Annika shifted as soon as I touched her head and said, "What happened?"  I thought she was joking,  Having just come from theater class, I figured she was acting.  Besides, the timing of her response was flawless.  Her imagination is so vivid that sometimes it can be challenging to discern fiction from reality.  However, when she repeated her question the second time, she sounded really upset.  She promised me that she hadn't been pretending, and that she thought she had passed out.  When she told me that she'd peed her pants, I knew something wasn't right.  To quote Annie, "would I do that if I were pretending?"  As I helped her out of the car, I noticed that even though her heart beat felt normal, her skin was surprisingly clammy.  Something big had happened.

I immediately smothered my little girl in a hug and let her know that of course I believed her.  I still feel so guilty for not recognizing the truth in her story immediately.  The incident was just so unexpected and happened so fast!   The time that she was slumped over was brief--less than thirty seconds.  I still can't believe she was sitting right next to me and I didn't recognize the arrest.  Annika complains of chest pain multiple times every day--I didn't expect this time to be any different.  I didn't notice any kind of shock or hear any beep from her ICD.  Even as I sent a remote transmission from her ICD, I felt unsure about what had happened.

The great thing about a transmission is that it can tell you exactly what happened.  When they showed us her report the next day, it clearly showed her normal sinus rhythm (this is what you want) devolving into ventricular tachycardia, followed by ventricular fibrillation at a rate or 330 dysfunctional "beats" per minute.  You can see where the ICD delivered a shock, and then the return of normal cardiac function.  Per the device, the entire incident lasted fifteen seconds.

Fortunately, Annika recovered quickly.  I called the cardiology clinic while she hopped in the shower to clean up.  By the time she was out of the shower, she wanted to go to 5:30 Activity Days at the church.  As she skipped away from the car and up the church stairs, I reminded her, "Don't run!"  Then I went home to start dinner.

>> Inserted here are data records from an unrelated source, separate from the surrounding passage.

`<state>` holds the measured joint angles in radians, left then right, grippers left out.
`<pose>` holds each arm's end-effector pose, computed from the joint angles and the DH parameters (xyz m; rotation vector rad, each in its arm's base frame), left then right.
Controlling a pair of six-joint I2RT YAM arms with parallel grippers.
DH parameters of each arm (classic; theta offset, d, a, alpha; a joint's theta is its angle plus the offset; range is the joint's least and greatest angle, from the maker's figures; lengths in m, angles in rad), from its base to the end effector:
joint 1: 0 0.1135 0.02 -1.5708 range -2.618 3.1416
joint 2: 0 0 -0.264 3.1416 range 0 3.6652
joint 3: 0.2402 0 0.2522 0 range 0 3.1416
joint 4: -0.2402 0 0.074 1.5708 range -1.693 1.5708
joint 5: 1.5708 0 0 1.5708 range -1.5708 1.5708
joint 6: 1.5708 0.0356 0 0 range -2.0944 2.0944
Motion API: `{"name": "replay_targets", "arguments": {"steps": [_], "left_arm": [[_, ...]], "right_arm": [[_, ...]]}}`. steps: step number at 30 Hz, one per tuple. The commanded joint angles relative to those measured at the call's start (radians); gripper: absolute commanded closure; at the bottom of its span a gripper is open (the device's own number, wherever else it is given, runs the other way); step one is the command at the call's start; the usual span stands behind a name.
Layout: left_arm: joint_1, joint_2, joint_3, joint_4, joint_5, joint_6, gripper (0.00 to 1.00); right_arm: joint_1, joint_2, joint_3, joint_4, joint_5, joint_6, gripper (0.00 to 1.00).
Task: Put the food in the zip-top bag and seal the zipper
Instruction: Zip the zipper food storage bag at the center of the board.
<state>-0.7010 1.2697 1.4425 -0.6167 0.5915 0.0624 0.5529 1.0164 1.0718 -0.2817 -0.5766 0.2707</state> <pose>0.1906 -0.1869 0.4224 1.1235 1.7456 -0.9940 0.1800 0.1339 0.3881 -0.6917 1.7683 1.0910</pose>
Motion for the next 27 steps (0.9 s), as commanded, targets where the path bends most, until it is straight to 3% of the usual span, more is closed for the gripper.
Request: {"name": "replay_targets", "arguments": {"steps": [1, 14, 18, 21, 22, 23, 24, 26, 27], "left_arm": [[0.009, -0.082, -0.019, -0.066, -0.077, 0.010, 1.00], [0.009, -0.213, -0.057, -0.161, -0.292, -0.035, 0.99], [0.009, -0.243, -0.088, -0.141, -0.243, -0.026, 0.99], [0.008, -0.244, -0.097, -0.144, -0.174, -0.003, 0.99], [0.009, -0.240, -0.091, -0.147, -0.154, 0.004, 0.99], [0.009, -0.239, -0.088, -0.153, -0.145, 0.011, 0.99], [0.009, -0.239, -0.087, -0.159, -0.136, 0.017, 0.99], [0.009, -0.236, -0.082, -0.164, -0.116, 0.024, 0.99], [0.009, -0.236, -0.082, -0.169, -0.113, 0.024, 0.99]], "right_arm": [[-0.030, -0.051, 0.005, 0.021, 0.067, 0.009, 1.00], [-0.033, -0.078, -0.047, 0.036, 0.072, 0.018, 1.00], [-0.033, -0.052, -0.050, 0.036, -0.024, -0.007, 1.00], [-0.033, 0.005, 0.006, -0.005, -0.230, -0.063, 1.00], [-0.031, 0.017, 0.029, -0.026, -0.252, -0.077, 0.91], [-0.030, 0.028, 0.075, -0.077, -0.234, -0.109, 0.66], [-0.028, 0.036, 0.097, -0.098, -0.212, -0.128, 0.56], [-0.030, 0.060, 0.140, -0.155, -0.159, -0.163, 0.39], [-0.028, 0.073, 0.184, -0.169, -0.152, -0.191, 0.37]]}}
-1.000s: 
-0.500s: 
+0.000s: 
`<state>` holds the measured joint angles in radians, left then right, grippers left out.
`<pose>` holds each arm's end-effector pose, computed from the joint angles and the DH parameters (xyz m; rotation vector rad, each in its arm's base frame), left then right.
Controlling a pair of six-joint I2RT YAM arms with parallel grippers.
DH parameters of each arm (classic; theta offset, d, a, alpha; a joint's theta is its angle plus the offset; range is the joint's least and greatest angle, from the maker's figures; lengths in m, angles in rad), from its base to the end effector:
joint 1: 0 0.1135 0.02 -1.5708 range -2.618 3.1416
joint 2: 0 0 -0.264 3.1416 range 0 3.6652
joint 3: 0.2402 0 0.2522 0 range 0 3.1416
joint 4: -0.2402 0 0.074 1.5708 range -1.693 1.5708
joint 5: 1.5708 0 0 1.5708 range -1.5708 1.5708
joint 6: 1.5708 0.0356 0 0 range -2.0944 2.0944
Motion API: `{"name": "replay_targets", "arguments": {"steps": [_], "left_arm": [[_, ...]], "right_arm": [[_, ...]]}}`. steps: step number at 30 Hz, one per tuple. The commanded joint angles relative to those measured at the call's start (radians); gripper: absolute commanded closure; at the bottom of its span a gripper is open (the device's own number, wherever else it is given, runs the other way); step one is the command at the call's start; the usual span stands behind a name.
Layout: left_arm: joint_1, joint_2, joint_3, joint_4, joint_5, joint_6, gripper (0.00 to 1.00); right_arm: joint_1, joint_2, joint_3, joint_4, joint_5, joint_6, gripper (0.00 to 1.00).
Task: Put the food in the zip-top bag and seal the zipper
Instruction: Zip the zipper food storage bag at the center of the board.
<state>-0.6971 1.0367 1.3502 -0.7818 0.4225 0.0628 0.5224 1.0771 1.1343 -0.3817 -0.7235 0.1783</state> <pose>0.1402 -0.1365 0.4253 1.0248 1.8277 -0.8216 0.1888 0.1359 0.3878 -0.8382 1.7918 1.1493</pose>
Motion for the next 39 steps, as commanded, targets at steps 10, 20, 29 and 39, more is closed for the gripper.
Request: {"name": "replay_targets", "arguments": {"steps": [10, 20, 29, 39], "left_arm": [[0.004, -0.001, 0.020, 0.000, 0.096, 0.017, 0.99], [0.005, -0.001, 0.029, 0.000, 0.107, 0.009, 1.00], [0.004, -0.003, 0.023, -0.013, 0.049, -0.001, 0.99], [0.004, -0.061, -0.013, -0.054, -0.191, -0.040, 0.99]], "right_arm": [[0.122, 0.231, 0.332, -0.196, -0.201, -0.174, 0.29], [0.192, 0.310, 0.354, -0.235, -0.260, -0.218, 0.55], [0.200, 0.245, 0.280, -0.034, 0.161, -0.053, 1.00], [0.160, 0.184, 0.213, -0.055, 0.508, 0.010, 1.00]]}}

Well, it turns out that the cardiology team was more concerned about the blip than I was.  Shortly after arriving home, I received a return phone call requesting that we bring her into the emergency department so that she could be evaluated.  They warned me that she would likely be admitted.  A little stunned, I asked if I could wait to bring her into the hospital until after we'd eaten dinner.  I didn't want to fess up that she was already off doing her own thing.  An hour would give us enough time to finish Activity Days, grab a quick bite to eat, pack a bag, and still make it up to Primary Children's.

When we got the Emergency Department, they were expecting us.  They showed us back to a room and started an IV.  In return for her cooperation, Annika was richly rewarded with slushies and slime.  She definitely understands how this hospital gig works.  She knew to ask for the "Buzzy Bee" to help with IV placement, and requested specific colors for her slime and the accompanying glitter.  

Plus, she brought Toothless to keep her company.  She was telling all the nurses how it was from her cousins in New York and showing them how it plays a special message.

Late that night Annika was admitted to the Cardiac ICU out of an abundance of caution.  Here's Annie getting an echocardiogram in the morning.

  

The best part of her day happened when they decided to let her eat food because she wouldn't be going to the cath lab yet.  To celebrate, she devoured a crazy amount of omelet and pancakes.

You don't typically think of the ICU as being an enjoyable experience, but between the Minecraft, Legos, and library, I'm quite certain Annika enjoyed it.  As a parent, it was a little less fun.  While the care is exceptional, it's really difficult to sleep with all the bright lights and constant activity.   Plus, the unit definitely has some triggering memories for me.  I recognize it as a place of miracles, but felt very grateful when they were able to transfer us upstairs to the regular cardiac floor this evening.  We were double bunked in the ICU, so her new private room feels like a spacious luxury.

Fun as its been, I'm hopeful we won't have to stay too long.  After all, there's no place like home.